“Kemerdekaan bukan hanya terbebas dari penjajahan, tetapi juga kemampuan bangsa dan daerah untuk berdiri mandiri secara ekonomi serta mengelola kekayaannya secara adil dan bertanggung jawab,” ujarnya.
Ia menilai timah maupun potensi logam tanah jarang harus diarahkan menjadi sumber kekuatan ekonomi baru bagi Bangka Belitung, bukan sekadar menghasilkan komoditas tanpa memberikan dampak yang sebanding bagi masyarakat daerah penghasil.
“Timah dan logam tanah jarang harus menjadi jalan menuju kesejahteraan masyarakat Bangka Belitung.

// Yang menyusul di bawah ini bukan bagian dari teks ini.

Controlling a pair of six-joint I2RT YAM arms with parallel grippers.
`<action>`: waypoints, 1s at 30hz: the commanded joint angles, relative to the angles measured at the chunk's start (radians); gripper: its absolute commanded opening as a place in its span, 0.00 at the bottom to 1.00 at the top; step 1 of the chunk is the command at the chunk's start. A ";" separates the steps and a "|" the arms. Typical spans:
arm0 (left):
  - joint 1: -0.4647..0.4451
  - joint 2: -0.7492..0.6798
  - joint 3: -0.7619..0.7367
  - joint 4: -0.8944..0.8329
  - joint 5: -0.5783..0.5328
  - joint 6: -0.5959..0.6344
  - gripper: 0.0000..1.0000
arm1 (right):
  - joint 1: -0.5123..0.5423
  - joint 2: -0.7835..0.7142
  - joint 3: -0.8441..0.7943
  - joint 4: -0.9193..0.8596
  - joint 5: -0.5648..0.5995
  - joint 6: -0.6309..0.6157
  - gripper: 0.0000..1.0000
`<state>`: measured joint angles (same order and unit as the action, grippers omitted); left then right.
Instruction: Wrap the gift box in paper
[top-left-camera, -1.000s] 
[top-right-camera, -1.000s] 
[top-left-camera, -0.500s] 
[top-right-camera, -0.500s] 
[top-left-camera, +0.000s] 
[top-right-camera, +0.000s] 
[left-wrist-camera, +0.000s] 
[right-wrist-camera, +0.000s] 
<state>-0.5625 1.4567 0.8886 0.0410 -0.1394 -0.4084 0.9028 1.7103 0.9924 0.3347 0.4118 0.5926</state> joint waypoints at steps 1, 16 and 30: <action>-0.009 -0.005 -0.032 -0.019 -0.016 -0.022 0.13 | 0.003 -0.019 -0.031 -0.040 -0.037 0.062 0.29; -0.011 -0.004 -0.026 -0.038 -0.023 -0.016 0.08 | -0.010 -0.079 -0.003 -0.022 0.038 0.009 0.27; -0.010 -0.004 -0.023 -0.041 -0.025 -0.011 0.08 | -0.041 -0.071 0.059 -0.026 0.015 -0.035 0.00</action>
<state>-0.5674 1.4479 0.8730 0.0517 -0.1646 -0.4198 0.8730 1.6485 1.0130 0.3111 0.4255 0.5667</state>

Jangan sampai kekayaan alamnya terus diambil, sedangkan masyarakat daerah penghasil hanya menerima dampak sosial dan lingkungan,” tegasnya.
“Dirgahayu Republik Indonesia ke-81. Mari kita isi kemerdekaan dengan kerja nyata, persatuan, keberanian memperjuangkan keadilan, dan pengelolaan kekayaan alam yang benar-benar memberikan kemakmuran kepada rakyat. Dari Bangka Belitung untuk Indonesia yang lebih adil, mandiri, dan sejahtera,” tutup Edi Nasapta.